## Task instructions:
Output all of the data exactly as it appears, but leave out any pictures it contains.

## Source material:
»»

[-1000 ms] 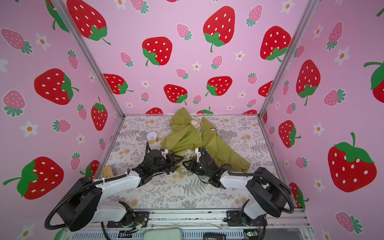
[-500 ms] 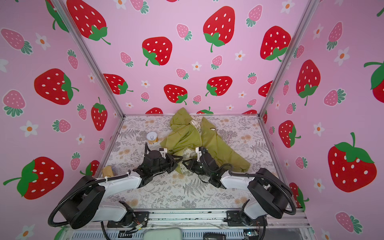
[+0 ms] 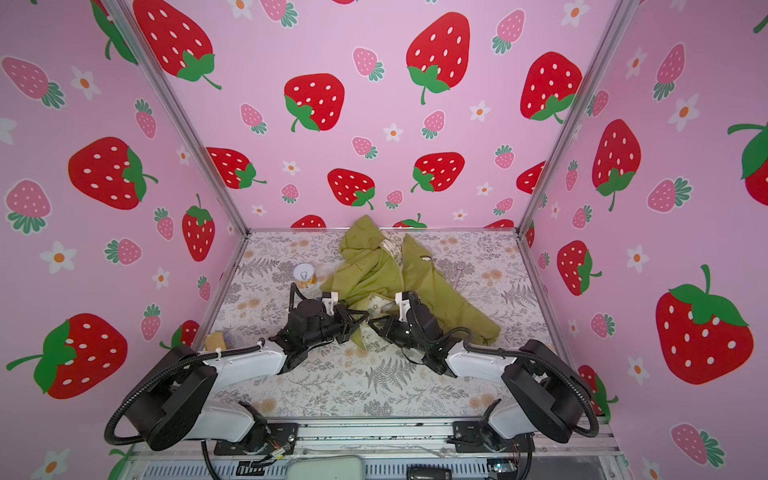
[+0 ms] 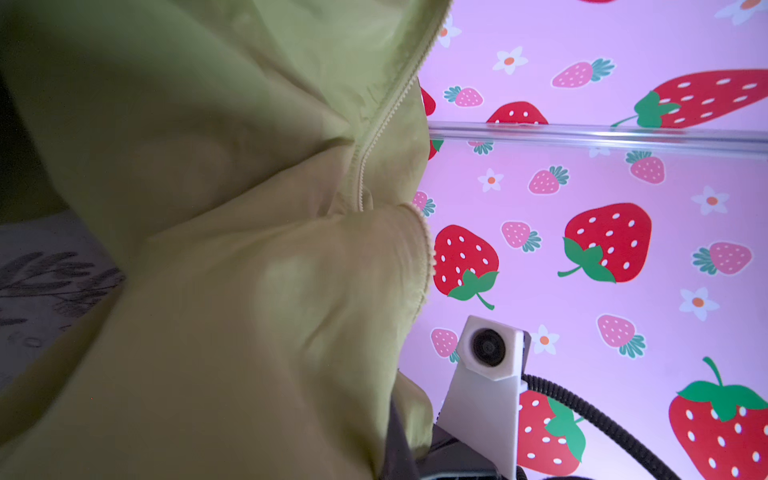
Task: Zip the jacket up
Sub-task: 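Lift both edges again and bring the grippers together near the middle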
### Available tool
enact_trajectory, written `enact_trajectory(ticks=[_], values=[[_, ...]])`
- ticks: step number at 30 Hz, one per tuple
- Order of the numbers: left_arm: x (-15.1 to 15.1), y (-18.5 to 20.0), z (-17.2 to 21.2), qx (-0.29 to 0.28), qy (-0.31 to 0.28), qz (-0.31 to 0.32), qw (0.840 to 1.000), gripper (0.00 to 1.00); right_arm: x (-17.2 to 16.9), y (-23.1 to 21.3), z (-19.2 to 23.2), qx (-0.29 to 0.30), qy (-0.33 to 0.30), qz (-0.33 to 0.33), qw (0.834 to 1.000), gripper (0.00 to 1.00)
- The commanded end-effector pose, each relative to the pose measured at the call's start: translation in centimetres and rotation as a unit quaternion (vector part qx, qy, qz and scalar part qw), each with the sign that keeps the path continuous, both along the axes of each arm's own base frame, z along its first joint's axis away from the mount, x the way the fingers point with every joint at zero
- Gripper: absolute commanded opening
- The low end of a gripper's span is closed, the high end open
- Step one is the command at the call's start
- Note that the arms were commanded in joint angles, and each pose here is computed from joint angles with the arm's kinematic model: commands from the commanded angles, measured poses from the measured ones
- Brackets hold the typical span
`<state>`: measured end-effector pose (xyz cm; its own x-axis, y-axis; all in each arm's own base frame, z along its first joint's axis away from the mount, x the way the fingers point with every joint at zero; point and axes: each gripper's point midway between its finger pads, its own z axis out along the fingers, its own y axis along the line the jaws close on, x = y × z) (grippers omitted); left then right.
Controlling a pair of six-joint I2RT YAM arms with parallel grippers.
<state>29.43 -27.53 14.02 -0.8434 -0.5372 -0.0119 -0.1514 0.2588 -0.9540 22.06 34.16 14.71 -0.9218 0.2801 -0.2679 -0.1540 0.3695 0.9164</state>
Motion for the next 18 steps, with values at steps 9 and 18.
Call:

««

## Answer to this exercise:
[-1000 ms] 
[-500 ms] 
[+0 ms] 
[+0 ms] 
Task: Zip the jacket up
Sub-task: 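Lift both edges again and bring the grippers together near the middle
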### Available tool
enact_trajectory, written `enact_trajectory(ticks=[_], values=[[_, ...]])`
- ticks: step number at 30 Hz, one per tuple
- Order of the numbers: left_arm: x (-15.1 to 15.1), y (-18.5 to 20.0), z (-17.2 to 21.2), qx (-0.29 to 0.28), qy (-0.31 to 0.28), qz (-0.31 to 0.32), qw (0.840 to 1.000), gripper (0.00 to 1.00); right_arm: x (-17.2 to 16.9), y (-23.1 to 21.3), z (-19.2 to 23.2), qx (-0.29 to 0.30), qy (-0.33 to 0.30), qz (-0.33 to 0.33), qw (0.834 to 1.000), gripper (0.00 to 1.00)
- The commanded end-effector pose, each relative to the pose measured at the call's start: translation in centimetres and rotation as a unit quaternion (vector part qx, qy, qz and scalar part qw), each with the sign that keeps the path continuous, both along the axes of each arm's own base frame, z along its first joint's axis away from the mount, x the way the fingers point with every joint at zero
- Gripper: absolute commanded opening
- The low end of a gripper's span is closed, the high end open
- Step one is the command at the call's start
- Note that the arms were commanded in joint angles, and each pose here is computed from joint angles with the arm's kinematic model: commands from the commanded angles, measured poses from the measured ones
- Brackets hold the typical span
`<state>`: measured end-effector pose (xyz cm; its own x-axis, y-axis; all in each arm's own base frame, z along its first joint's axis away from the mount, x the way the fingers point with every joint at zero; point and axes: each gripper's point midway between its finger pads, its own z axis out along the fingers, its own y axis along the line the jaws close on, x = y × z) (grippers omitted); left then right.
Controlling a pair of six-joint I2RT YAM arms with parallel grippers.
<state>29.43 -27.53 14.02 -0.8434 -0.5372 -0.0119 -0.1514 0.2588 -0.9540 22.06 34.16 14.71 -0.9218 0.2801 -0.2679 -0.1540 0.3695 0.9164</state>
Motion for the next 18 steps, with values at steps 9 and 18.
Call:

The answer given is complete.